リトナビル ノービア セチリジン塩酸塩との併用により、セチリジン塩酸塩の曝露量の増加(40%)及びリトナビルの曝露量のわずかな変化(-11%)が報告されている。
中枢神経抑制剤
アルコール
中枢神経系に影響を与える可能性があるため、中枢神経抑制剤あるいはアルコールと併用する際は注意すること。
ピルシカイニド塩酸塩水和物 サンリズム セチリジン塩酸塩との併用により、両剤の血中濃度が上昇し、ピルシカイニド塩酸塩水和物の副作用が発現したとの報告がある。

ザイザルシロップとステロイドは飲み合わせ問題なし

アレルギーの症状が比較的重い場合にはステロイドを使用するケースもありますが、ザイザルシロップはステロイドとの飲み合わせは注意喚起されていなく、特に問題ありません。

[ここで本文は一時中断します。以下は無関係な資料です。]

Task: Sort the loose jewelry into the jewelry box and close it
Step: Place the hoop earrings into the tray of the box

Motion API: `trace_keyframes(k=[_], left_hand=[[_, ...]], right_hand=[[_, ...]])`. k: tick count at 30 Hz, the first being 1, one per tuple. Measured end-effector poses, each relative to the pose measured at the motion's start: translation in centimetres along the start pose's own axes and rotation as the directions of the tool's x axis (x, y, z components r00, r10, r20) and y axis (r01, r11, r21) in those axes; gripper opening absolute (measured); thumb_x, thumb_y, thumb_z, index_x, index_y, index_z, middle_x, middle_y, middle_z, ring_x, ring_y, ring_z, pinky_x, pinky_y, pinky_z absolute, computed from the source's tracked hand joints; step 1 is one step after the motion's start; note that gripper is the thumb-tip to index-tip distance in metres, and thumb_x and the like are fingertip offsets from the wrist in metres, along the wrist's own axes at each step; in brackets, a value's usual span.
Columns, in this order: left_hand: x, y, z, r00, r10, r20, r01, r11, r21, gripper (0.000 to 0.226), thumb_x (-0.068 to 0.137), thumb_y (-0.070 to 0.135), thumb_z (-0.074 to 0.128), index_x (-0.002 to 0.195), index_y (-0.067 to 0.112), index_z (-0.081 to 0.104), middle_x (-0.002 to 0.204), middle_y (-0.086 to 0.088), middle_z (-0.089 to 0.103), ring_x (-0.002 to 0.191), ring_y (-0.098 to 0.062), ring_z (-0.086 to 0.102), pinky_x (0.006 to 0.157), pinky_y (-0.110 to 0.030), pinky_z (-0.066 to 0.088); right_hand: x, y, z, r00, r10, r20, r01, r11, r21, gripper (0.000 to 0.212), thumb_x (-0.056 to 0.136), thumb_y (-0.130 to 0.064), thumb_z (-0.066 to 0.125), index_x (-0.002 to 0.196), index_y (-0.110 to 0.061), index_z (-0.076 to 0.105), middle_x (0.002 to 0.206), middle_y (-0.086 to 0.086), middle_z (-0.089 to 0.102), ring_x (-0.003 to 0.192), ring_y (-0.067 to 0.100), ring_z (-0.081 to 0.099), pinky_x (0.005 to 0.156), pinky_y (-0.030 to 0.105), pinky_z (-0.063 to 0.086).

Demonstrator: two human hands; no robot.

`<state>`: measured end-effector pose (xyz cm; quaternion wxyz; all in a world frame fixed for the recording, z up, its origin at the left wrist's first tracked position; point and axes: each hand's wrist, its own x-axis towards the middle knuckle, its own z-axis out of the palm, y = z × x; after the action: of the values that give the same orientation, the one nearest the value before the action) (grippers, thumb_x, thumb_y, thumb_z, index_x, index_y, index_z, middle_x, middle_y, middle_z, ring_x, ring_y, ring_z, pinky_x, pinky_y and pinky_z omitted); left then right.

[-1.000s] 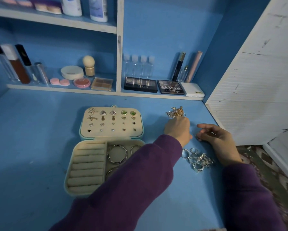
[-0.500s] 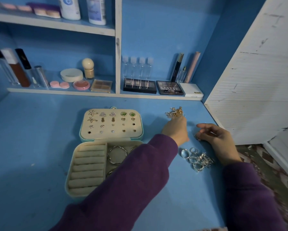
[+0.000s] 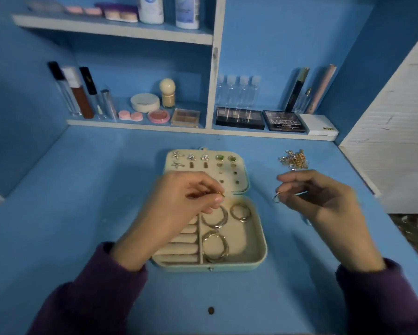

ザイザルシロップとステロイドが処方された場合には安心して使用しましょう。
 
薬を使用する際には必ず薬の説明書や添付文書を確認し、医師や薬剤師から指示された用法・用量で使用してください。また、違和感や副作用と思われる兆候を感じた場合は医師・薬剤師に相談してください。
今回紹介した内容はあくまで一例であり、必ずしも当てはまらないケースがあります。予めご承知ください。